LAM/MPI logo

LAM/MPI General User's Mailing List Archives

  |   Home   |   Download   |   Documentation   |   FAQ   |   all just in this list

From: Jeff Squyres (jsquyres_at_[hidden])
Date: 2003-05-14 15:59:03


On Wed, 14 May 2003, Pak, Anne O wrote:

> [snipped]
> I have thought about putting an infinite loop in the slave/spawned
> routine and using MPI_Barrier to synchronize data transfers between the
> master and slave, but the fact that MATLAB/MEX is involved means the
> master routine will have to exit completely and return control back to
> MATLAB, so I am not sure the slave node can keep the MPI connection open
> with the master node if the master node's MEX program exits completely
> to MATLAB.
>
> Does anyone know if the MPI connection is kept alive if MPI_finalize is
> never called?

Yes, it is.

However, it depends on Matlab's invocation model -- do they unload
your shared module after you finish the call? If they unload the
module, then you might have problems.

If you have a huge problem with this, can you alter your model a
little? Thinking off the top of my head -- would something like this
be possible:

- your matlab script launches
- it calls MPI_Init
- check for a published name
- if the published name does not exist
  - spawn a master (i.e., a new, independant process)
  - the master publishes a name
- if the published name does exist
  - MPI_Comm_connect to the master
- the master spawns a bunch of slaves to do the work
- the matlab script sends a bunch of work to the master
- the master farms it out to all the slaves
- the slaves do all the work and eventually send the result(s) to the
  master
- the master sends the result(s) to the matlab script
- the matlab script disconnects from the master
- the matlab script finishes
---> note that the master and all of the slaves are still running

The next time that the matlab script starts up, it sees that the
master is running and just connects to it (rather than spawning a new
one). Hence, all of your slaves are durable and keep their data (no
need to re-scatter the same data every time).

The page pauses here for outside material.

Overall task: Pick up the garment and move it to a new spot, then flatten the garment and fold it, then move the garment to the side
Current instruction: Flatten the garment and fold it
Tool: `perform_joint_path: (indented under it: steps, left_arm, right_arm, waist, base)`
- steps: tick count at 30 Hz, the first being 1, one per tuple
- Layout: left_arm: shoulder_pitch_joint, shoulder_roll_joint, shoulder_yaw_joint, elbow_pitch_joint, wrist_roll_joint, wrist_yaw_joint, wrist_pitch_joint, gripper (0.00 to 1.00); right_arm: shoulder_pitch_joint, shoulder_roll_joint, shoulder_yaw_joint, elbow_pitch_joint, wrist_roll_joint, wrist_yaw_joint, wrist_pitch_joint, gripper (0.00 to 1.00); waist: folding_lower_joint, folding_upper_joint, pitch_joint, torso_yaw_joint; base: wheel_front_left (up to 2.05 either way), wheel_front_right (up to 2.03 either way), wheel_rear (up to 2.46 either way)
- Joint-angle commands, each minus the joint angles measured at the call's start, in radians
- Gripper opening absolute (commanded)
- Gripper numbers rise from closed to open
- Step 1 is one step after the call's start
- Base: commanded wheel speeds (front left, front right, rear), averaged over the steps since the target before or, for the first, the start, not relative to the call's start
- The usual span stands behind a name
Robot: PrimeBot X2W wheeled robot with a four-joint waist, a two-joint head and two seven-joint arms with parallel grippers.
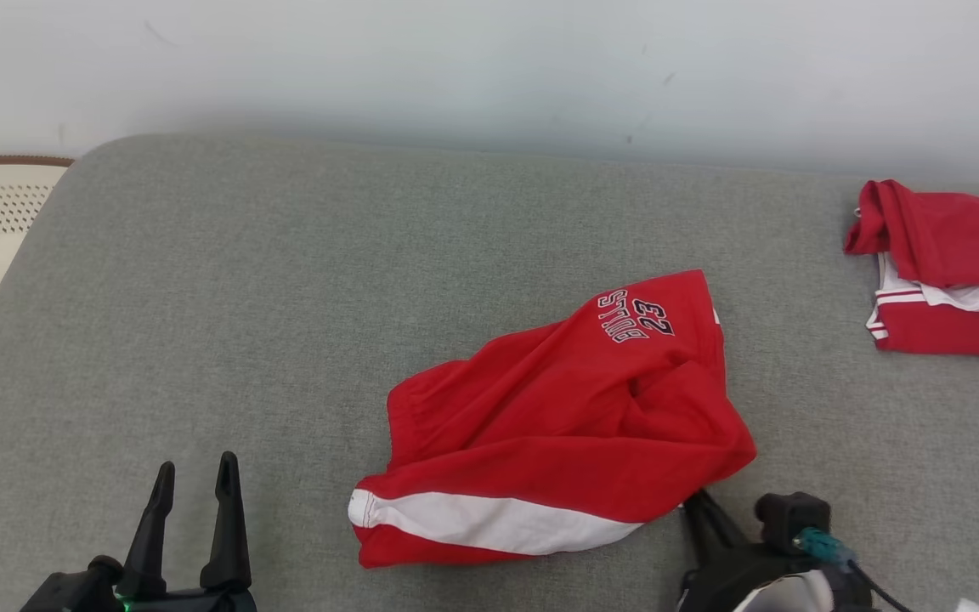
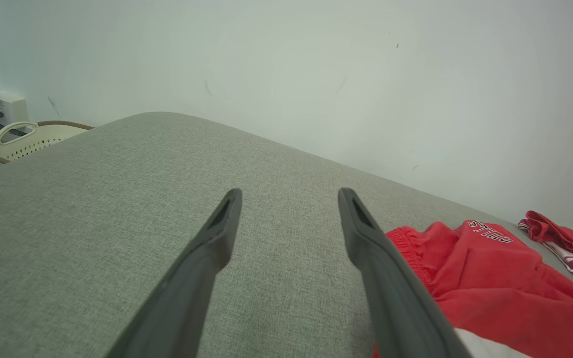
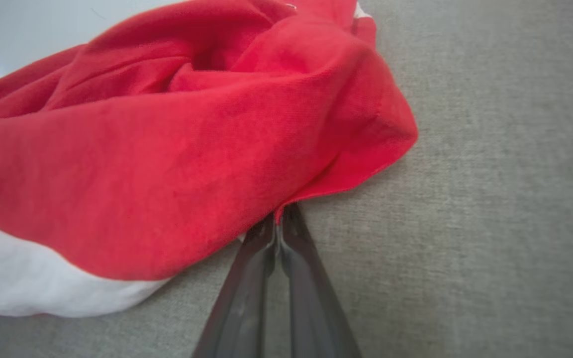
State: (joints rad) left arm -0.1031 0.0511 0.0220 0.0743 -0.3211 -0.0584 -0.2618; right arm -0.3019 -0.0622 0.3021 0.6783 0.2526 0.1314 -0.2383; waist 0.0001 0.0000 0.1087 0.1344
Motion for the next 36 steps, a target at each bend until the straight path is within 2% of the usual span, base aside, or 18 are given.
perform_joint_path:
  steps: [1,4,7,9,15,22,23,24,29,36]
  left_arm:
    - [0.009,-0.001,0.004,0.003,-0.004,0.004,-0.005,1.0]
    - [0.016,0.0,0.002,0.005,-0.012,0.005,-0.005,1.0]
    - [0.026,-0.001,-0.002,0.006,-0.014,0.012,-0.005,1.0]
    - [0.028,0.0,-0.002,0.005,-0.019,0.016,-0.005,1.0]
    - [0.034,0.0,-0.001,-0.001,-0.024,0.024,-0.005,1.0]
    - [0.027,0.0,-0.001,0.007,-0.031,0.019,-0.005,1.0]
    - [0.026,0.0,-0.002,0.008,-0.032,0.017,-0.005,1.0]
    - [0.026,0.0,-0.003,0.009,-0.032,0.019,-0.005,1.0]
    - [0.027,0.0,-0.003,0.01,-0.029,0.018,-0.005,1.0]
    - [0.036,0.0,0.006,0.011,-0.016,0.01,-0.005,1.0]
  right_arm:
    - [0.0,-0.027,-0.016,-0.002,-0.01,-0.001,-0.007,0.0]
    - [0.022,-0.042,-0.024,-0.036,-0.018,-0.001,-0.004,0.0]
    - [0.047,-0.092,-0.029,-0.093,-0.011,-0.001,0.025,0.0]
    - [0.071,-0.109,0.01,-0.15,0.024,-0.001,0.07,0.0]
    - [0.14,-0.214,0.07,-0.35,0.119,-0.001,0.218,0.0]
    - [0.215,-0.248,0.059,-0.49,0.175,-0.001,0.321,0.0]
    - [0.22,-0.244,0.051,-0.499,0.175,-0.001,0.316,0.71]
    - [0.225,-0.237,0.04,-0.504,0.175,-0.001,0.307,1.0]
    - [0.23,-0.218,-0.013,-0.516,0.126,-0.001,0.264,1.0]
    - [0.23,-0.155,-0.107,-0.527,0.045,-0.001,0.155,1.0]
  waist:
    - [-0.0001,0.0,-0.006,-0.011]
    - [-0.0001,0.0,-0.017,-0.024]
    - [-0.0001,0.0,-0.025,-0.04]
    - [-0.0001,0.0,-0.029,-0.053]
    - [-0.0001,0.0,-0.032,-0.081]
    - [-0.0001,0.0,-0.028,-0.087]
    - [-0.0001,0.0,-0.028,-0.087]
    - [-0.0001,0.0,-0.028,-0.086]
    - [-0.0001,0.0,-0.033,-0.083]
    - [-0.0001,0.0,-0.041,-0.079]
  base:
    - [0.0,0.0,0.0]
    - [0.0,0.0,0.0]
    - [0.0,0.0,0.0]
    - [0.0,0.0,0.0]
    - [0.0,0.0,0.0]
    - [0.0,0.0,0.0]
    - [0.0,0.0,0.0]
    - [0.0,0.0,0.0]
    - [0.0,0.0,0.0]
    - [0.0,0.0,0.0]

Hence, your architecture is that your matlab script acts as a command
input to the persistent master and its slaves. You attach/detatch to
the master in order to send it a command and get the results.

You'll need some kind of "please die now" command, too, so that when
all processing is done, the matlab script can tell the master to kill
all of its slaves and die (and unpublish the name).

Does that make sense?

-- 
{+} Jeff Squyres
{+} jsquyres_at_[hidden]
{+} http://www.lam-mpi.org/